▸ Exercise description
Could you return the entire listing below exactly as written?

── Data provided ──

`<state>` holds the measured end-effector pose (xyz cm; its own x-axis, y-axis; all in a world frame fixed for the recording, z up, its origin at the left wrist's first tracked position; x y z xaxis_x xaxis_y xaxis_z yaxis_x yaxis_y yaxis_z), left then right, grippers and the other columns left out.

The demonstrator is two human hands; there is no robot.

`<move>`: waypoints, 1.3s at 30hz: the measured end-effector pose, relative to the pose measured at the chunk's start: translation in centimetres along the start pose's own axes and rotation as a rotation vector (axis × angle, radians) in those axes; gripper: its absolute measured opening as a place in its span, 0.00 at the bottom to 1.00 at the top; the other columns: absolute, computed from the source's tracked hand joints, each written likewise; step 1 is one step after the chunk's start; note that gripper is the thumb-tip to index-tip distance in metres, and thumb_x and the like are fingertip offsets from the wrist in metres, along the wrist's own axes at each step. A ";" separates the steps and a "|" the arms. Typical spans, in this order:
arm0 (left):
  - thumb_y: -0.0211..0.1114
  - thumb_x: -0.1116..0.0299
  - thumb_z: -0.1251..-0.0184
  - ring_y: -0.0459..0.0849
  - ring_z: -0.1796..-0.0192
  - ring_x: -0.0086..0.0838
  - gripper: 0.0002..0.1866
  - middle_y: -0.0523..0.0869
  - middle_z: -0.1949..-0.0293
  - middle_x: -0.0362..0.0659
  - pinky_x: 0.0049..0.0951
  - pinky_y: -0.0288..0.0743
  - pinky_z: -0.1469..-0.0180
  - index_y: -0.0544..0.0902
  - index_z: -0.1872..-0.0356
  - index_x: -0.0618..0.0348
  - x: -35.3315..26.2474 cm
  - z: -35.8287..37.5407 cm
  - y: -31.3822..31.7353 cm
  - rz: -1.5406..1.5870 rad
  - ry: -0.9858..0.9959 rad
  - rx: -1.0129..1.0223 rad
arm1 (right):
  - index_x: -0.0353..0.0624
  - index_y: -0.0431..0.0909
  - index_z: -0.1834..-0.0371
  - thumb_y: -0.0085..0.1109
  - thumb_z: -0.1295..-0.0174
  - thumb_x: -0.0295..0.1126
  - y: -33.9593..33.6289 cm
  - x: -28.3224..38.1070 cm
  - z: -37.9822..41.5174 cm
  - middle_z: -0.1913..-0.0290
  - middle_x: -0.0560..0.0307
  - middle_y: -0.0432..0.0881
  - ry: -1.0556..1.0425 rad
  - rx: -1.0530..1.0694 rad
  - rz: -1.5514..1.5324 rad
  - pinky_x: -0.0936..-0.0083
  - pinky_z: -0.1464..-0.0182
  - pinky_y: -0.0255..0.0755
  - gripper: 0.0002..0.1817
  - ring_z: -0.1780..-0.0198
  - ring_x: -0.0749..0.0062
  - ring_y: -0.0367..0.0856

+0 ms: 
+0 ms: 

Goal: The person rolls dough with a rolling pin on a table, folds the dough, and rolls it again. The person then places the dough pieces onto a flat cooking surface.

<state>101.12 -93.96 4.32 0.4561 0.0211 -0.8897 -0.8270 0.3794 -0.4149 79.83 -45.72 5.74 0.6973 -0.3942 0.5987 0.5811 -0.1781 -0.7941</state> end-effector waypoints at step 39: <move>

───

▸ Answer box
`<state>` holds the measured end-effector pose (xyz cm; its own x-axis, y-axis; all in a world frame fixed for the recording, z up, its origin at the left wrist's first tracked position; x y z xaxis_x xaxis_y xaxis_z yaxis_x yaxis_y yaxis_z), left then right, grippers and the other columns left out.

The demonstrator is two human hands; there is no robot.

`<move>`: waypoints, 1.3s at 30hz: the measured end-effector pose, relative to the pose measured at the chunk's start: translation in centimetres along the start pose's own axes and rotation as a rotation vector (axis × angle, radians) in those axes; gripper: its absolute measured opening as a place in its span, 0.00 at the bottom to 1.00 at the top; the other columns: absolute, computed from the source's tracked hand joints, each written likewise; step 1 is one step after the chunk's start; note that gripper is the thumb-tip to index-tip distance in metres, and thumb_x and the like are fingertip offsets from the wrist in metres, along the wrist's own axes at each step. A ";" separates the steps and a "|" the arms. Typical spans, in this order:
arm0 (left):
  - thumb_y: -0.0211..0.1114
  - thumb_x: -0.1116..0.0299
  - thumb_z: -0.1251..-0.0184
  - ring_y: -0.0459..0.0849
  - ring_z: -0.1796..-0.0192
  - ring_x: -0.0086..0.0838
  - gripper: 0.0002..0.1866
  - middle_y: -0.0523..0.0869
  - middle_z: -0.1949..-0.0293
  - middle_x: -0.0362..0.0659
  - pinky_x: 0.0049..0.0951
  - pinky_y: -0.0288..0.0743
  - pinky_z: -0.1469..-0.0180
  - index_y: -0.0544..0.0902
  - index_z: -0.1872..-0.0356
  - index_x: -0.0618..0.0348
  - x: -35.3315..26.2474 cm
  - z: -35.8287..37.5407 cm
  - y: -31.3822..31.7353 cm
  - rz: -1.5406..1.5870 rad
  - ry: -0.9858..0.9959 rad
  - rx: -1.0129..1.0223 rad
arm1 (right):
  - index_x: -0.0353..0.0624
  - index_y: -0.0431..0.0909
  - index_z: -0.1834..-0.0371
  - thumb_y: -0.0085..0.1109
  - thumb_z: -0.1295..-0.0174
  - thumb_x: -0.0295..0.1126
  - y: -33.9593..33.6289 cm
  - x: -28.3224..38.1070 cm
  - z: -37.9822..41.5174 cm
  - middle_z: -0.1913..-0.0290
  - middle_x: -0.0560..0.0307
  - middle_y: -0.0432..0.0881
  - ry: -1.0556..1.0425 rad
  - rx: -1.0530..1.0694 rad
  - rz: -1.5514..1.5324 rad
  - pinky_x: -0.0936..-0.0083
  - pinky_z: -0.1464..-0.0182
  - pinky_y: -0.0255..0.0755
  - gripper: 0.0002..0.1817
  - ring_z: -0.1780..-0.0198
  - ring_x: -0.0749..0.0062
  - ring_y: -0.0367..0.0856

+0 ms: 
+0 ms: 

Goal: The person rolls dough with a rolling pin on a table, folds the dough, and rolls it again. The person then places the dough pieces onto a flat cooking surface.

<state>101.12 -93.96 4.32 0.4561 0.0211 -0.8897 -0.8270 0.3794 -0.4149 79.83 -45.72 5.74 0.6973 -0.3942 0.5987 0.5811 -0.1781 -0.7941</state> end-effector waypoints at step 39: <move>

The exercise requires no further work.